The efficiencies of AI infrastructure usually focus on computing hardware like the GPUs, general-purpose CPUs, FPGAs, and tensor processing units. In general, these are responsible for training complex algorithms and making predictions based on those models. However, AI further demands a lot from data storage. It is wise to keep a potent compute engine well-utilized which requires feeding it with vast amounts of information as fast as possible. If the requirements remain unfulfilled, it could lead to clogging of the works and creating bottlenecks.
Moreover, optimizing an AI solution for capacity and cost, while scaling for growth, means taking a fresh look at its data pipeline. It also implies the AI readiness of an organization.
According to IBM, well performed AI looks simple from the outside in. Hidden from view behind every great AI-enabled application, however, lies a data pipeline that moves data— the fundamental building block of artificial intelligence— from ingest through several stages of data classification, transformation, analytics, machine learning, and deep learning model training, and retraining through inference to yield increasingly accurate decisions or insights.

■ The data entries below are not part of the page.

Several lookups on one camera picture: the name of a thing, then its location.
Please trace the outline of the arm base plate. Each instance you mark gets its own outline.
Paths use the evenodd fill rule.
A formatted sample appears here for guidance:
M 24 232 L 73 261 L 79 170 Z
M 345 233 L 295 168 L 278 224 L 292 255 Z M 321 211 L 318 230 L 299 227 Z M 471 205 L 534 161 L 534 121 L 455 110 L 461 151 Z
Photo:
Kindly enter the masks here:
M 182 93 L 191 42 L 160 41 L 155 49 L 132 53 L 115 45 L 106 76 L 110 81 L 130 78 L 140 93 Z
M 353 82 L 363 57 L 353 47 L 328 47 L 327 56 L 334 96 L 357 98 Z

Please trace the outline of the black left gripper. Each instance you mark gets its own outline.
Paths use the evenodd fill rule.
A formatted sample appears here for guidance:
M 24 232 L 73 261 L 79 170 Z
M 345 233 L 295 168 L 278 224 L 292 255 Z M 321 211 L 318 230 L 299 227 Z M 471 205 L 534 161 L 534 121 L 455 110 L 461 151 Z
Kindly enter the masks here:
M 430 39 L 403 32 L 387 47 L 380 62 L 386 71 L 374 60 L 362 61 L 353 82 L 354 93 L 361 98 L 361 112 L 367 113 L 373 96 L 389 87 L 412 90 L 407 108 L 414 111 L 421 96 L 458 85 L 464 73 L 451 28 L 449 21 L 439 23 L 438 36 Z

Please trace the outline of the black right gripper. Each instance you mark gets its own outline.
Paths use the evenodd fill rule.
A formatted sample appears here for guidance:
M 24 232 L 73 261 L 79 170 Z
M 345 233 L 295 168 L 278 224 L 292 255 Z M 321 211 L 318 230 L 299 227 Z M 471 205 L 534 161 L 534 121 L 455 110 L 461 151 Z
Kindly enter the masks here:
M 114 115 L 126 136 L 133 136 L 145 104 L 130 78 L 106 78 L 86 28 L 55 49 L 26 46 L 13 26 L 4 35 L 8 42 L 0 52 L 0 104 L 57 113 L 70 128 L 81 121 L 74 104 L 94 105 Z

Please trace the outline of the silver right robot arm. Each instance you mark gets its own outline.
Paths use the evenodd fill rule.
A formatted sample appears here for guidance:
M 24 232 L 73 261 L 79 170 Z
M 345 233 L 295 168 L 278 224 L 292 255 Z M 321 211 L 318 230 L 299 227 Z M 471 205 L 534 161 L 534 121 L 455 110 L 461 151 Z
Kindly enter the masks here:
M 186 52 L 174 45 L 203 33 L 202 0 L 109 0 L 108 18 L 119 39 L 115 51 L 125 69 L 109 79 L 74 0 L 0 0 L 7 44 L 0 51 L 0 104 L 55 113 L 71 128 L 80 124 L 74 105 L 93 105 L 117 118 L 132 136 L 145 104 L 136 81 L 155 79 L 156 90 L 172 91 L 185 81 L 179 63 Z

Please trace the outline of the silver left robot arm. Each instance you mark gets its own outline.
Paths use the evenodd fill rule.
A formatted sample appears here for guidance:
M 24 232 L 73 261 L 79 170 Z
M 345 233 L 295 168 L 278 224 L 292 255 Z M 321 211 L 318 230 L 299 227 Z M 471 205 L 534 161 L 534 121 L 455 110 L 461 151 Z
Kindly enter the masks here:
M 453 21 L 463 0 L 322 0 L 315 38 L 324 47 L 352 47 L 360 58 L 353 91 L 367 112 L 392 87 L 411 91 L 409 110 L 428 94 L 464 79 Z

Moreover, as noted by Venture Beat, an AI infrastructure standing for today’s needs will invariably grow with larger data volumes and more complex models. Beyond using modern devices and protocols, the right architecture helps ensure performance and capacity scale together.

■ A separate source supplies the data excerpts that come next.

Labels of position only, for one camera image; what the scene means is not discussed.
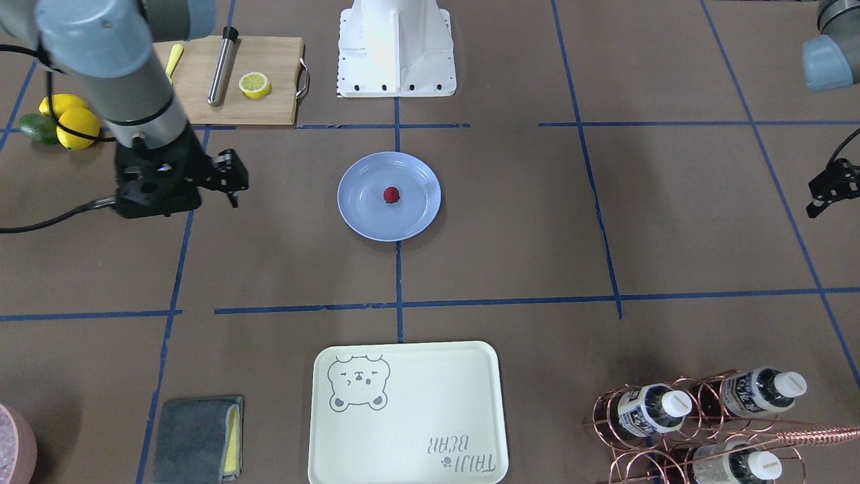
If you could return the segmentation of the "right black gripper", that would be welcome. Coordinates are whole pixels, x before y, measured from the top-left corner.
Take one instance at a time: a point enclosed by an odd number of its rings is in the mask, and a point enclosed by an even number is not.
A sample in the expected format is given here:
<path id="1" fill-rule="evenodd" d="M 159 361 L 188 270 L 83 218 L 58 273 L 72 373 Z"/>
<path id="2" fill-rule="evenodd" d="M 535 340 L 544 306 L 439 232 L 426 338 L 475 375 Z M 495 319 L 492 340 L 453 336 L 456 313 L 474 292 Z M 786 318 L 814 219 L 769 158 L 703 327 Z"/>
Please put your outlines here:
<path id="1" fill-rule="evenodd" d="M 114 156 L 114 211 L 124 218 L 170 216 L 202 205 L 201 189 L 224 193 L 234 208 L 239 192 L 249 189 L 249 172 L 234 149 L 211 157 L 193 128 L 185 128 L 159 148 L 136 136 L 131 147 L 118 146 Z"/>

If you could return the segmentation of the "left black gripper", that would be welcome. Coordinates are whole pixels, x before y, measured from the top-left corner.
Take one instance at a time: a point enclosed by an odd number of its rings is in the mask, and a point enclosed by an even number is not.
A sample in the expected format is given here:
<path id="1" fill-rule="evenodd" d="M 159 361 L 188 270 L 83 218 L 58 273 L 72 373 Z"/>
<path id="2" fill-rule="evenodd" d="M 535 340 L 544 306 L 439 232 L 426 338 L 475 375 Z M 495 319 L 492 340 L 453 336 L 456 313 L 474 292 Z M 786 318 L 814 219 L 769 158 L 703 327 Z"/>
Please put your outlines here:
<path id="1" fill-rule="evenodd" d="M 825 169 L 808 182 L 813 199 L 806 206 L 809 218 L 816 218 L 830 205 L 855 199 L 859 196 L 859 166 L 848 159 L 835 159 L 826 163 Z"/>

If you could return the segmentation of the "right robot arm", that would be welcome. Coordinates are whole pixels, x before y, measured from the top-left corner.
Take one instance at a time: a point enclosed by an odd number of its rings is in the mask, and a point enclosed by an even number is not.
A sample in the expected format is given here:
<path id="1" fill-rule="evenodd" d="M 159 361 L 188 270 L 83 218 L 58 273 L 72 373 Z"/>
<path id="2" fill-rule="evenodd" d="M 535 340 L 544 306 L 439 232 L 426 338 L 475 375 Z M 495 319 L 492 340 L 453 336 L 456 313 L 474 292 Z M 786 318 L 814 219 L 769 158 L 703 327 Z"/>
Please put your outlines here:
<path id="1" fill-rule="evenodd" d="M 116 142 L 116 193 L 56 217 L 111 208 L 124 218 L 169 216 L 202 205 L 200 190 L 231 206 L 249 175 L 232 149 L 206 154 L 155 52 L 160 41 L 190 41 L 217 24 L 214 1 L 3 1 L 9 46 L 52 74 L 77 81 Z"/>

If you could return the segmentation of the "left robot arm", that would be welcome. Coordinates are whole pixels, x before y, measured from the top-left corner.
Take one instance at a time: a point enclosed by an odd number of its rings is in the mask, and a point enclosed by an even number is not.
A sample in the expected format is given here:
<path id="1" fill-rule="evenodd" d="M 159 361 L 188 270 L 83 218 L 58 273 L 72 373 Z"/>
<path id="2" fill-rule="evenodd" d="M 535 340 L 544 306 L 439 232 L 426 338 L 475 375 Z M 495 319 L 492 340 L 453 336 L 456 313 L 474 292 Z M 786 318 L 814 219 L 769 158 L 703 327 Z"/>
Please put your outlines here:
<path id="1" fill-rule="evenodd" d="M 813 92 L 836 91 L 859 83 L 859 2 L 818 1 L 819 34 L 802 47 L 806 86 Z M 821 215 L 836 202 L 859 196 L 859 168 L 841 155 L 857 140 L 858 129 L 839 144 L 825 169 L 808 183 L 812 197 L 806 206 L 809 218 Z"/>

It also notes that “in a traditional aggregated configuration, scaling is achieved by homogeneously adding compute servers with their own flash memory. Keeping storage close to the processors is meant to prevent bottlenecks caused by mechanical disks and older interfaces. But because the servers are limited to their own storage, they must take trips out to wherever the prepared data lives when the training dataset outgrows local capacity. As a result, it takes longer to serve trained models and start inferencing.”
Furthermore, efficient protocols like NVMe make it possible to disaggregate, or separate, storage and still maintain the low latencies needed by AI. At the 2019 Storage Developer Conference, Dr. Sanhita Sarkar, global director of analytics software development at Western Digital, gave multiple examples of disaggregated data pipelines for AI, which included pools of GPU compute, shared pools of NVMe-based flash storage, and object storage for source data or archival, any of which could be expanded independently.

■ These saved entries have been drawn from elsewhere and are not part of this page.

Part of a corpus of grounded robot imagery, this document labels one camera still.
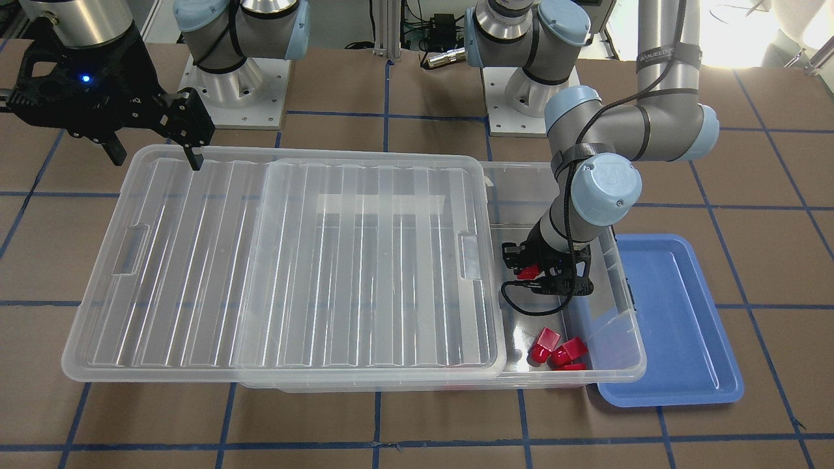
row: light blue cap
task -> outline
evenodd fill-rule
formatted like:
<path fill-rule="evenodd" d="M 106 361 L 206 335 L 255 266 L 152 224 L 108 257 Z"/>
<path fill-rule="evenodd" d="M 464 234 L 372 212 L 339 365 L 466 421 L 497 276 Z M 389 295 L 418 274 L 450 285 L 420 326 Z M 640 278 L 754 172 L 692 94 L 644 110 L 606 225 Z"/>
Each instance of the light blue cap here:
<path fill-rule="evenodd" d="M 710 153 L 718 141 L 721 123 L 718 122 L 716 111 L 711 107 L 700 104 L 704 110 L 704 123 L 692 146 L 679 158 L 682 161 L 692 161 Z"/>
<path fill-rule="evenodd" d="M 295 15 L 293 33 L 289 36 L 287 53 L 284 55 L 287 60 L 300 60 L 307 55 L 307 47 L 310 42 L 309 11 L 310 5 L 307 0 L 300 0 L 299 10 Z"/>
<path fill-rule="evenodd" d="M 211 23 L 229 6 L 229 0 L 174 0 L 173 17 L 177 28 L 191 33 Z"/>
<path fill-rule="evenodd" d="M 483 68 L 484 63 L 480 59 L 478 50 L 478 33 L 475 31 L 475 9 L 466 10 L 464 20 L 464 45 L 466 46 L 466 62 L 477 68 Z"/>
<path fill-rule="evenodd" d="M 631 161 L 619 154 L 600 153 L 576 169 L 570 198 L 585 221 L 608 226 L 620 221 L 643 191 L 643 179 Z"/>
<path fill-rule="evenodd" d="M 570 45 L 581 47 L 590 31 L 588 13 L 571 0 L 544 0 L 539 5 L 541 22 Z"/>
<path fill-rule="evenodd" d="M 545 106 L 545 129 L 550 130 L 550 127 L 555 124 L 560 117 L 567 114 L 568 111 L 588 101 L 602 101 L 600 94 L 595 89 L 580 85 L 565 88 L 556 93 Z"/>

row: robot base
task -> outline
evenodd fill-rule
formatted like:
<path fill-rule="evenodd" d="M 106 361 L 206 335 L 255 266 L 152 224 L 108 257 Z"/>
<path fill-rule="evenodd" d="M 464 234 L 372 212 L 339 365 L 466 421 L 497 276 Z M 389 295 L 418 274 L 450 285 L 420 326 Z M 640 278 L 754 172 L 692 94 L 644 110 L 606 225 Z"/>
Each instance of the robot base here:
<path fill-rule="evenodd" d="M 291 61 L 275 58 L 254 58 L 263 72 L 264 82 L 257 91 L 257 99 L 243 107 L 221 108 L 216 103 L 204 99 L 208 113 L 217 129 L 261 129 L 280 130 L 281 118 L 284 115 L 284 100 L 287 97 L 289 83 L 289 66 Z M 202 91 L 205 89 L 200 73 L 192 65 L 189 56 L 183 78 L 179 88 L 193 87 Z"/>
<path fill-rule="evenodd" d="M 490 135 L 495 137 L 547 137 L 545 118 L 534 118 L 516 111 L 507 100 L 505 90 L 510 77 L 517 68 L 486 67 L 481 77 L 484 79 L 486 109 L 490 115 Z M 574 68 L 570 72 L 567 86 L 576 86 L 579 75 Z"/>

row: brown tile
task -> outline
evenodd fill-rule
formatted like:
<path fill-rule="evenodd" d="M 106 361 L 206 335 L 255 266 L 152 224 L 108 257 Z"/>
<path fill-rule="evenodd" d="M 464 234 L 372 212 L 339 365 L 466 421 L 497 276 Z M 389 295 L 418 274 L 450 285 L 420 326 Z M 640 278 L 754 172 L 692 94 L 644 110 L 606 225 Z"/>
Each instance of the brown tile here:
<path fill-rule="evenodd" d="M 524 392 L 530 438 L 605 438 L 660 436 L 654 408 L 620 409 L 596 387 Z"/>
<path fill-rule="evenodd" d="M 805 440 L 815 467 L 834 467 L 834 441 Z"/>
<path fill-rule="evenodd" d="M 94 383 L 76 443 L 216 443 L 229 385 Z"/>
<path fill-rule="evenodd" d="M 721 322 L 736 356 L 744 396 L 720 406 L 675 406 L 663 410 L 669 434 L 730 435 L 791 433 L 793 426 L 745 310 L 721 311 Z"/>
<path fill-rule="evenodd" d="M 277 450 L 226 451 L 224 469 L 253 467 L 303 467 L 304 469 L 366 469 L 371 467 L 373 450 Z"/>
<path fill-rule="evenodd" d="M 382 469 L 458 467 L 466 469 L 521 469 L 525 467 L 522 446 L 471 446 L 455 448 L 395 448 L 379 450 Z"/>
<path fill-rule="evenodd" d="M 634 62 L 619 60 L 577 60 L 579 81 L 595 89 L 608 104 L 637 93 L 637 73 Z"/>
<path fill-rule="evenodd" d="M 617 233 L 672 233 L 686 238 L 716 303 L 739 303 L 741 295 L 727 263 L 721 242 L 706 209 L 636 207 L 614 226 Z"/>
<path fill-rule="evenodd" d="M 74 313 L 74 308 L 52 306 L 0 307 L 1 443 L 67 440 L 83 389 L 61 371 Z"/>
<path fill-rule="evenodd" d="M 834 210 L 814 211 L 814 219 L 820 226 L 820 231 L 825 236 L 828 245 L 834 248 Z"/>
<path fill-rule="evenodd" d="M 168 93 L 179 91 L 188 61 L 188 46 L 185 44 L 147 44 L 148 53 L 157 69 L 159 84 Z"/>
<path fill-rule="evenodd" d="M 794 417 L 810 433 L 834 432 L 834 315 L 826 310 L 757 310 L 754 316 Z"/>
<path fill-rule="evenodd" d="M 32 127 L 0 113 L 0 190 L 28 192 L 57 136 L 56 129 Z"/>
<path fill-rule="evenodd" d="M 165 143 L 165 139 L 146 129 L 122 129 L 117 135 L 128 152 L 122 166 L 114 165 L 100 145 L 64 134 L 38 184 L 38 192 L 117 193 L 136 152 L 150 144 Z"/>
<path fill-rule="evenodd" d="M 6 239 L 8 231 L 12 228 L 18 212 L 23 206 L 25 197 L 12 197 L 9 195 L 0 196 L 0 244 Z"/>
<path fill-rule="evenodd" d="M 238 386 L 230 442 L 371 441 L 374 394 L 292 394 Z"/>
<path fill-rule="evenodd" d="M 746 68 L 741 81 L 769 129 L 834 129 L 834 102 L 799 68 Z"/>
<path fill-rule="evenodd" d="M 0 52 L 0 88 L 14 88 L 18 81 L 18 70 L 23 61 L 23 53 L 32 41 L 22 39 L 10 39 L 6 47 Z"/>
<path fill-rule="evenodd" d="M 834 206 L 834 188 L 831 187 L 834 135 L 774 133 L 771 136 L 806 204 Z"/>
<path fill-rule="evenodd" d="M 60 461 L 59 452 L 0 452 L 3 469 L 55 469 Z"/>
<path fill-rule="evenodd" d="M 214 131 L 211 144 L 224 147 L 259 147 L 271 149 L 275 147 L 278 132 L 274 130 L 232 130 L 220 129 Z"/>
<path fill-rule="evenodd" d="M 550 144 L 547 139 L 490 137 L 490 149 L 493 161 L 550 162 Z"/>
<path fill-rule="evenodd" d="M 638 202 L 654 204 L 703 204 L 692 168 L 686 162 L 646 161 L 636 163 L 643 178 L 643 193 Z"/>
<path fill-rule="evenodd" d="M 806 467 L 798 441 L 674 443 L 679 469 L 784 469 Z"/>
<path fill-rule="evenodd" d="M 515 391 L 386 392 L 381 424 L 385 442 L 521 438 Z"/>
<path fill-rule="evenodd" d="M 423 70 L 423 53 L 403 50 L 402 60 L 391 67 L 390 109 L 394 114 L 420 116 L 486 115 L 484 84 L 478 68 L 454 67 Z"/>
<path fill-rule="evenodd" d="M 701 103 L 715 109 L 722 127 L 761 127 L 732 69 L 701 67 L 698 88 Z"/>
<path fill-rule="evenodd" d="M 284 108 L 383 113 L 386 62 L 369 50 L 310 48 L 293 62 Z"/>
<path fill-rule="evenodd" d="M 669 458 L 662 444 L 533 446 L 534 467 L 583 469 L 667 469 Z"/>
<path fill-rule="evenodd" d="M 800 205 L 764 132 L 721 131 L 695 167 L 712 204 Z"/>
<path fill-rule="evenodd" d="M 216 461 L 216 451 L 76 451 L 69 453 L 67 469 L 209 469 L 214 467 Z"/>
<path fill-rule="evenodd" d="M 281 148 L 382 151 L 383 127 L 382 118 L 290 114 Z"/>
<path fill-rule="evenodd" d="M 33 197 L 0 259 L 0 298 L 81 300 L 115 205 Z"/>
<path fill-rule="evenodd" d="M 830 305 L 834 262 L 808 214 L 716 210 L 718 224 L 751 303 Z"/>
<path fill-rule="evenodd" d="M 465 154 L 486 161 L 481 122 L 391 119 L 388 150 L 399 153 Z"/>

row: blue tray
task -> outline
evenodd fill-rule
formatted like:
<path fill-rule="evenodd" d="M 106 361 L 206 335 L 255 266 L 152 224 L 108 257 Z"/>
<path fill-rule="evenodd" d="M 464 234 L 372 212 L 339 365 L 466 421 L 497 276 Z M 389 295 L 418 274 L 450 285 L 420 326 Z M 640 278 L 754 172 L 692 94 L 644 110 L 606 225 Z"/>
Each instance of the blue tray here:
<path fill-rule="evenodd" d="M 735 402 L 744 382 L 692 246 L 673 234 L 620 234 L 617 245 L 646 348 L 646 374 L 599 384 L 614 406 Z"/>

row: translucent lid
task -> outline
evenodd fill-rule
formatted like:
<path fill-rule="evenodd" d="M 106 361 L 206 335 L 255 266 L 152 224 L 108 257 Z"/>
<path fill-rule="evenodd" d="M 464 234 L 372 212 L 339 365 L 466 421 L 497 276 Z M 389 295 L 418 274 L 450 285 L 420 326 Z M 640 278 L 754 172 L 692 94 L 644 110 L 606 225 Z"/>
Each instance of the translucent lid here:
<path fill-rule="evenodd" d="M 468 157 L 177 147 L 131 164 L 63 367 L 82 381 L 471 381 L 506 363 Z"/>

View-Points of Research Specialists
According to McKinsey’s latest global survey, a 25 percent year-over-year increase in the number of companies using AI for at least one process or product has been observed. Nearly 44 percent of respondents said AI has already helped reduce costs. So if you haven’t evaluated your AI readiness in terms of optimized AI infrastructure and data pipeline, it’s time to catch up now.
“If you are a CIO and your organization doesn’t use AI, chances are high that your competitors do and this should be a concern,” added Chris Howard, Gartner VP.
As the AI investments are accelerating, IDC says spending on AI systems will hit almost US$98 billion three years from now, up from US$37.5 billion in 2019.
IDC also analyzed, “the largest share of technology spending in 2019 will go toward services, primarily IT services, as firms seek outside expertise to design and implement their AI projects.”
It is a clear indication that there is a need for professionals having knowledge of the intricacies of AI pipelines.